__WORK REQUEST__
Filter the listing below for "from" and report every line that has it.

::::::

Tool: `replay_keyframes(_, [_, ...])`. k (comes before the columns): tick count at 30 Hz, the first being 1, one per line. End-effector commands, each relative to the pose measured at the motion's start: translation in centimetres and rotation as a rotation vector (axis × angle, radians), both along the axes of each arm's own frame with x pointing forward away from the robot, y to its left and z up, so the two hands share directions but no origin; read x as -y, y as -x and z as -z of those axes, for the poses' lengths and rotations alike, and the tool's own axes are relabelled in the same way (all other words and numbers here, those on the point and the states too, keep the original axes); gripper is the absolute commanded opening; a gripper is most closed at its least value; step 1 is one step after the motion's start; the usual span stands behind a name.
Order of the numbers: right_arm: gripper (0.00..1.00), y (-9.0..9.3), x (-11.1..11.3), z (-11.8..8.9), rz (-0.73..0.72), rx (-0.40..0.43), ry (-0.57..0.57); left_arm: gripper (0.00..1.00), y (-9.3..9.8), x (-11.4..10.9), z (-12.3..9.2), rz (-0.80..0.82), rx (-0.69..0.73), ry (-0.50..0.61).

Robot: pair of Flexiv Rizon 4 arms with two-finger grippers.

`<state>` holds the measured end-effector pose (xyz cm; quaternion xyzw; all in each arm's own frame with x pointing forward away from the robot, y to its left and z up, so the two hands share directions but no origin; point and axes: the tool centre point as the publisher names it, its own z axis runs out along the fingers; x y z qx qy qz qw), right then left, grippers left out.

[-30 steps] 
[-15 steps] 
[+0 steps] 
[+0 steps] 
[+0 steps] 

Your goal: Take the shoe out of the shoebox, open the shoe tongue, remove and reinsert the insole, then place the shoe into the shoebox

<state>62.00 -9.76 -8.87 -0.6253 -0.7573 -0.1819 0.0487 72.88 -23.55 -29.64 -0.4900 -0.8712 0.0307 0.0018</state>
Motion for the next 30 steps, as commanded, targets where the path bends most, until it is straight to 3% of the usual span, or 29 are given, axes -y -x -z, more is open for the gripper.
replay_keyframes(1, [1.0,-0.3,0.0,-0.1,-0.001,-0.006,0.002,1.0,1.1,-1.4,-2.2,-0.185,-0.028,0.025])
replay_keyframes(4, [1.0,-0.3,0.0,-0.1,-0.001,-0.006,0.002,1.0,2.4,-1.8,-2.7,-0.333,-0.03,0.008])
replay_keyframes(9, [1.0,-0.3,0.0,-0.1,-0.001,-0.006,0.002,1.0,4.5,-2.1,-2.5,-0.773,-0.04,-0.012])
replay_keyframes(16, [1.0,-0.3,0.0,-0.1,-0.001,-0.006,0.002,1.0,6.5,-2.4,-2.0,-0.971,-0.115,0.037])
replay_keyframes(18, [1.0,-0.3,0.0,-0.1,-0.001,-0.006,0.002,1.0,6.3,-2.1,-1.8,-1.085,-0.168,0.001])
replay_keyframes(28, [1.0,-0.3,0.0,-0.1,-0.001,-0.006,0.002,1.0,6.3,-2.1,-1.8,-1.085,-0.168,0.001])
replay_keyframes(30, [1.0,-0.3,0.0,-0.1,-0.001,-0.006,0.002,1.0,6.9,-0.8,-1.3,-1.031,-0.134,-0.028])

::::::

__SOLUTION FOR THIS PROBLEM__
Tool: `replay_keyframes(_, [_, ...])`. k (comes before the columns): tick count at 30 Hz, the first being 1, one per line. End-effector commands, each relative to the pose measured at the motion's start: translation in centimetres and rotation as a rotation vector (axis × angle, radians), both along the axes of each arm's own frame with x pointing forward away from the robot, y to its left and z up, so the two hands share directions but no origin; read x as -y, y as -x and z as -z of those axes, for the poses' lengths and rotations alike, and the tool's own axes are relabelled in the same way (all other words and numbers here, those on the point and the states too, keep the original axes); gripper is the absolute commanded opening; a gripper is most closed at its least value; step 1 is one step after the motion's start; the usual span stands behind a name.
`<state>` holds the measured end-effector pose (xyz cm; quaternion xyzw; all in each arm's own frame with x pointing forward away from the robot, y to its left and z up, so the two hands share directions but no origin; point and axes: the tool centre point as the publisher names it, its own z axis runs out along the fingers; x y z qx qy qz qw), right then left, grippers left out.

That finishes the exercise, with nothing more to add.